Introduction: Backpack Folders

About: I'm a professor of physics and astronomy at Northwestern University. I do a lot of hobbies, including amateur astronomy, woodworking, and Lego modeling among many others.

As a student, and now as a professor, I rely on my backpack to keep everything together as I commute from home to work and back again, or on trips. I organize projects in file folders, to keep everything together in a handy unit that I can transport easily.

Unfortunately, there is one big problem: file folders are designed to sit in file drawers, with the fold down, not on their end in a backpack! Through all the walking and jostling and moving from here to there, papers inevitably slip out of the bottom of the folder in your backpack and get mangled. AAAARGGH!
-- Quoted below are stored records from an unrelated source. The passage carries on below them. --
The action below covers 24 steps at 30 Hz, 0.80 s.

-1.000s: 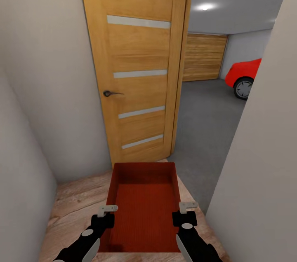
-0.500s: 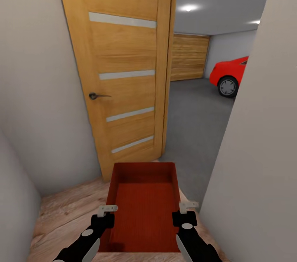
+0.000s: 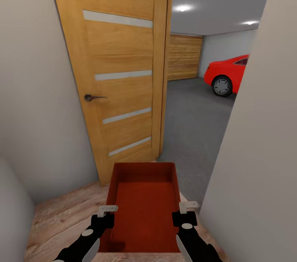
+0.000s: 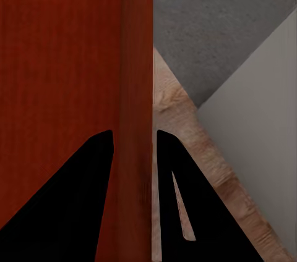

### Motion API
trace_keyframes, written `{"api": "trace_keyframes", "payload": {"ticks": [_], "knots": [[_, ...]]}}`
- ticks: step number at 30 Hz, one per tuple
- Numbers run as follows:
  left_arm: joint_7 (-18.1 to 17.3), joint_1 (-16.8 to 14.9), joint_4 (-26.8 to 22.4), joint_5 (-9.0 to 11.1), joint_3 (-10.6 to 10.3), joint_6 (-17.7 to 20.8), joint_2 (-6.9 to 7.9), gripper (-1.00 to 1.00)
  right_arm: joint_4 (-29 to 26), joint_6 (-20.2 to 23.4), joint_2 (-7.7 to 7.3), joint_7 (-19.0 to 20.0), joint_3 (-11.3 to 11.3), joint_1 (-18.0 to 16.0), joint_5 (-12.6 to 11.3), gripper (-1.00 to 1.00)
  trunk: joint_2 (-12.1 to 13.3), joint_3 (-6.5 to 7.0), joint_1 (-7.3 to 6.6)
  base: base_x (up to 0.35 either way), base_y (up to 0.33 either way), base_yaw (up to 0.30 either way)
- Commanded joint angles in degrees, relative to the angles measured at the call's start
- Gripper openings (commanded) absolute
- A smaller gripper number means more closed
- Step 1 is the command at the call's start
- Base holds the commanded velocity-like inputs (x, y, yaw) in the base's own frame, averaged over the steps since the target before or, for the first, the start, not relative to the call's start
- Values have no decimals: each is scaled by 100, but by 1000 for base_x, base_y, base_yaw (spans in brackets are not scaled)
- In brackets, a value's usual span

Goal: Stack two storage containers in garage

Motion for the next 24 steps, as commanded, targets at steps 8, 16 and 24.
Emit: {"api": "trace_keyframes", "payload": {"ticks": [8, 16, 24], "knots": [[89, -7, 21, 65, -2, 41, 30, -100, -19, 43, -96, -85, 51, -6, 171, -100, -4, -6, 2, 134, 97, -127], [89, -9, 21, 62, -2, 51, 29, -100, -18, 43, -94, -84, 51, -6, 171, -100, -4, -6, 2, 80, 55, -225], [89, -9, 23, 60, -2, 57, 29, -100, -18, 43, -94, -82, 51, -6, 175, -100, -4, -5, 2, 248, 216, -52]]}}
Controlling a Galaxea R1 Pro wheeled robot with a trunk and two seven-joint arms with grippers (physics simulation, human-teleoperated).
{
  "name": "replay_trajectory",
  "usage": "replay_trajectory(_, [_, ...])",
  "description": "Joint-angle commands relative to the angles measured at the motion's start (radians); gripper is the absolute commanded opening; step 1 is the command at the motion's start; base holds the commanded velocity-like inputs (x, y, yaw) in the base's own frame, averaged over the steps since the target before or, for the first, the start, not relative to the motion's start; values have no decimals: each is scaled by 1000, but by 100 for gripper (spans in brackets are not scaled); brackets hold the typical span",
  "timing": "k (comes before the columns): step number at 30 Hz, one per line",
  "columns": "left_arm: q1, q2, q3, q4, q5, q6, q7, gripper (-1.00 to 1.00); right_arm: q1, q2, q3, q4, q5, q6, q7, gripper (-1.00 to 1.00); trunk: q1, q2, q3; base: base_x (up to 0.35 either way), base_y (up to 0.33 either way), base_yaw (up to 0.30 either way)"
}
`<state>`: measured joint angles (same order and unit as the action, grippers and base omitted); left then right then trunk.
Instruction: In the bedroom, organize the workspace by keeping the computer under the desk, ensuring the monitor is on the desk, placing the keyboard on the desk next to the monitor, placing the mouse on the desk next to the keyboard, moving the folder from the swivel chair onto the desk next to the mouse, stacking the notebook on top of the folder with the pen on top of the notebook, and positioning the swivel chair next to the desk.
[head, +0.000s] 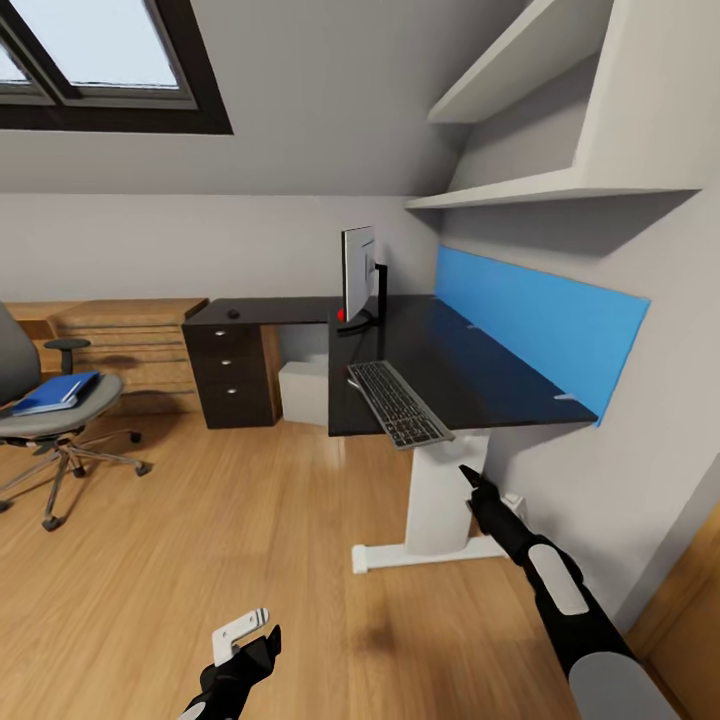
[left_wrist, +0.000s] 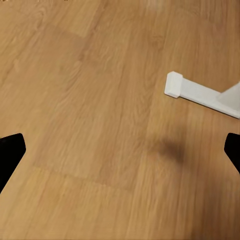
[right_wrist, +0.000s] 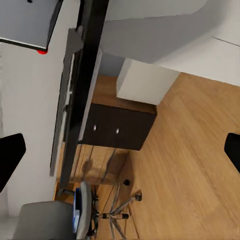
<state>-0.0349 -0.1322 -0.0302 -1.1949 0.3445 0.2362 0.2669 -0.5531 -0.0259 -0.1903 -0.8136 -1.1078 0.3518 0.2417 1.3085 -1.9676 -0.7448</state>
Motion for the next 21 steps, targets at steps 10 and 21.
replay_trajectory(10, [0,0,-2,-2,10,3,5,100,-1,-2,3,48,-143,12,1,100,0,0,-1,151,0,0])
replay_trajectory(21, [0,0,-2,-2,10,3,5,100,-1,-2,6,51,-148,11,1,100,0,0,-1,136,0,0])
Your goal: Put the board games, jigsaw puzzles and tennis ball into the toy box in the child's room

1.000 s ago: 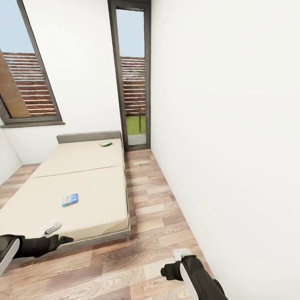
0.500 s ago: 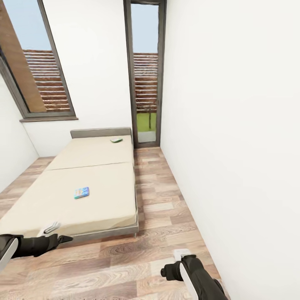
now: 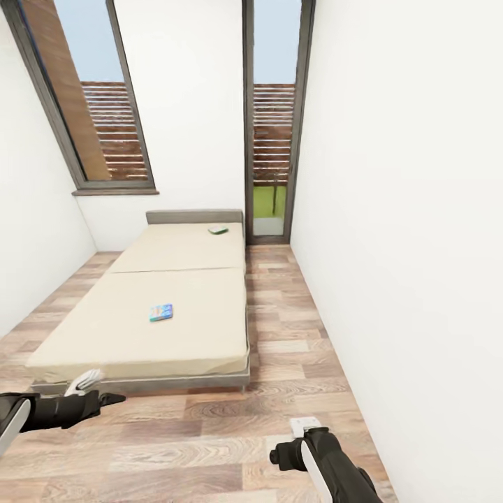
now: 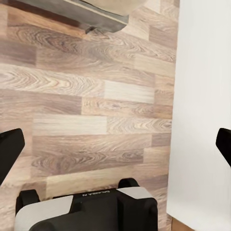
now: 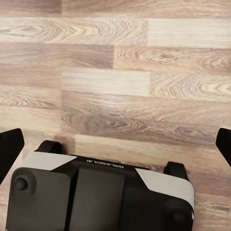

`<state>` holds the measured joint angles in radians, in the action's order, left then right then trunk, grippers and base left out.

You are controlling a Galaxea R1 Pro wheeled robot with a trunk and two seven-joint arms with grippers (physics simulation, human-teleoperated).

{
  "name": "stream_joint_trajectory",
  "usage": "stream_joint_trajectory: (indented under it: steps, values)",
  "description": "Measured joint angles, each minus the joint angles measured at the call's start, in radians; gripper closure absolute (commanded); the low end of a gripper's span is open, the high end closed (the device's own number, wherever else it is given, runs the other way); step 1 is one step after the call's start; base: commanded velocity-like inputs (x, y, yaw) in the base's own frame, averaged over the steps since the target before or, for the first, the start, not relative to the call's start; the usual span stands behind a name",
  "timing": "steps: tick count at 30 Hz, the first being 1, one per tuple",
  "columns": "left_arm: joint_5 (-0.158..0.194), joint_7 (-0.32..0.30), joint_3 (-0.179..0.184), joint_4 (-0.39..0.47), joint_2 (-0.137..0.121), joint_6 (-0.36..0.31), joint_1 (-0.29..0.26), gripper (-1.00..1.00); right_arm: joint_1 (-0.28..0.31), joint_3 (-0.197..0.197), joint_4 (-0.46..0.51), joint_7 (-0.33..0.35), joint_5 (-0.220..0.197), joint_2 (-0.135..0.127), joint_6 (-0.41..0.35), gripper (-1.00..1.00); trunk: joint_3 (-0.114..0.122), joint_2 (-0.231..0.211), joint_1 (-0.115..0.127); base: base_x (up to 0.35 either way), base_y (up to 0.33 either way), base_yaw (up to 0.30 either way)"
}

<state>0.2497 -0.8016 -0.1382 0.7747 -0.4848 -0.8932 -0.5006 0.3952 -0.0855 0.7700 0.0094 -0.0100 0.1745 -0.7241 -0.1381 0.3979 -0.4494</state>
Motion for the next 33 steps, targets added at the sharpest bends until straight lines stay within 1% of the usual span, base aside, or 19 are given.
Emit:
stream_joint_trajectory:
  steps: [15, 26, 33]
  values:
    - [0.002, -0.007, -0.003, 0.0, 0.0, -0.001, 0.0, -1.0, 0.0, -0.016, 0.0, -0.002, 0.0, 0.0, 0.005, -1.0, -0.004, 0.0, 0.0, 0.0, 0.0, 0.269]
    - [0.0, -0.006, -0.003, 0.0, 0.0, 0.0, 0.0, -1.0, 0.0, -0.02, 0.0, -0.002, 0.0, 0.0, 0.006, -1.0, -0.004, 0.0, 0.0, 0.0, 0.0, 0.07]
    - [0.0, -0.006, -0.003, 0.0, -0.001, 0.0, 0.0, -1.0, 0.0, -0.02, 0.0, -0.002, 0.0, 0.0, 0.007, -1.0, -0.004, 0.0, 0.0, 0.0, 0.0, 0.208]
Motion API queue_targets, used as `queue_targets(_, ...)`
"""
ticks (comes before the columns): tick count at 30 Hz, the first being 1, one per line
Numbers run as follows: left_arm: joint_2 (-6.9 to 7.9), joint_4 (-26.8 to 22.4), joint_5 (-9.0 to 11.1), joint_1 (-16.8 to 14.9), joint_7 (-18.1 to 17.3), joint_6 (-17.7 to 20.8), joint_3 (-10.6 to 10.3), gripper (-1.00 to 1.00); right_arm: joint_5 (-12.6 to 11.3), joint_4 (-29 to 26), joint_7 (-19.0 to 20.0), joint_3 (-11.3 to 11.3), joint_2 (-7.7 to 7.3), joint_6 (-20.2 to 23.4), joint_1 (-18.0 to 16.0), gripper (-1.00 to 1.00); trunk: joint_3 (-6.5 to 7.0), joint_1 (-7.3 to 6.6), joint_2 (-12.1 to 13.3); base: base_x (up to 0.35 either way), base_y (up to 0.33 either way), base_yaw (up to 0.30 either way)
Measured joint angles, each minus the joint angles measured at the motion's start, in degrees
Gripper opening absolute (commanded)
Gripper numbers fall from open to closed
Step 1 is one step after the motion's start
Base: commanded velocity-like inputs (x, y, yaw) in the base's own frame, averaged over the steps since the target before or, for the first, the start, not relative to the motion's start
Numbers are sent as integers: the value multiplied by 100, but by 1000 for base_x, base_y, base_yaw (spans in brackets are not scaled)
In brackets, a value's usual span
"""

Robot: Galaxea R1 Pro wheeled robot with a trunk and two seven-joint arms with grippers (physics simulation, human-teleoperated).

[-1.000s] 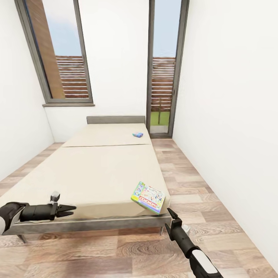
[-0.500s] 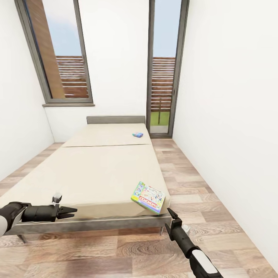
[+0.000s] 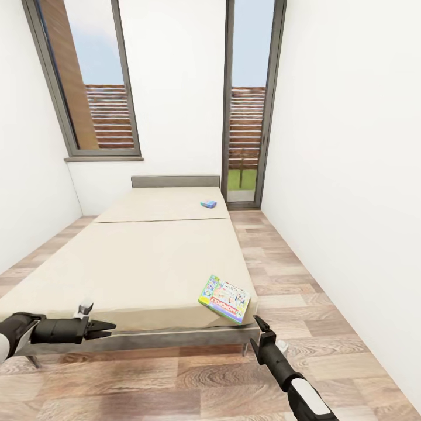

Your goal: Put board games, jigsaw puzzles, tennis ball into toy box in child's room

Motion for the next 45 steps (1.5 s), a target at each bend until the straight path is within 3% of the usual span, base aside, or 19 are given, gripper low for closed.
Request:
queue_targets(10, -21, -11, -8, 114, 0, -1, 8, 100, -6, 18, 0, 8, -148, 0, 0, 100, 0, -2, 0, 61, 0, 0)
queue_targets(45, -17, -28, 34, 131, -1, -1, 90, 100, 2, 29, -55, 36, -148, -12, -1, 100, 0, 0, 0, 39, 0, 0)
This simple instructable is my solution to this problem: "backpack folders" --- folders that are closed on two sides.

Step 1: Materials

There are only 3 materials needed for these folders:

  1. Folders -- you can use paper file folders, but I prefer to use plastic ones, as they are more durable.
  2. Regular Paper
  3. Duct Tape

Step 2: Strips

  1. Begin by cutting a strip of paper the length of the short edge of your file folder, and about half the width of your duct tape. This strip of paper wraps around the bottom edge of the folder, preventing the sticky side of the duct tape in the crease from attaching to your papers.
  2. Draw a line down the mid-line of the paper strip. This will be used later for aligning on the folder edge.
  3. Next, cut a length of duct tape that is longer than the lower edge of your folder. I find it is easier to trim the too long piece of tape to the correct length after I merge it with the paper, rather than trying to get it all the right length and lined up together at once.

Step 3: Strip Overlays

  1. Lay the paper strip down on the sticky side of the duct tape, along the centerline. There should be roughly equal amounts of sticky exposed above and below the paper strip --- this will be the binder to your folder.
  2. Snip off the excess tape at the ends, cutting the entire assembly to the length of your paper strip.

Step 4: Folder Side 1

Using your pencil line as a guide, align one corner of your folder at one edge of the tape-paper strip, with the edge of the folder along the pencil line. When you are happy with the alignment, press firmly to attach the tape to the folder (this will be on the backside of the folder from you.

Step 5: Folder Side 2

Next, fold the strip over along the folder edge, and press firmly down on the tape to secure it.

If your measurements of your paper strip were a bit off, you may have some excess tape on the open corner. If so, carefully trim it off with a pair of scissors so no sticky edge remains.

Step 6: Completed Folder

The completed folder is now a pocket, with two sides closed -- one long side, and one short side. This effectively prevents papers from slipping out of the bottom of the folder in my backpack, and has the added advantage of capturing small papers too (which sometimes slip out completely and are lost in normal folders)!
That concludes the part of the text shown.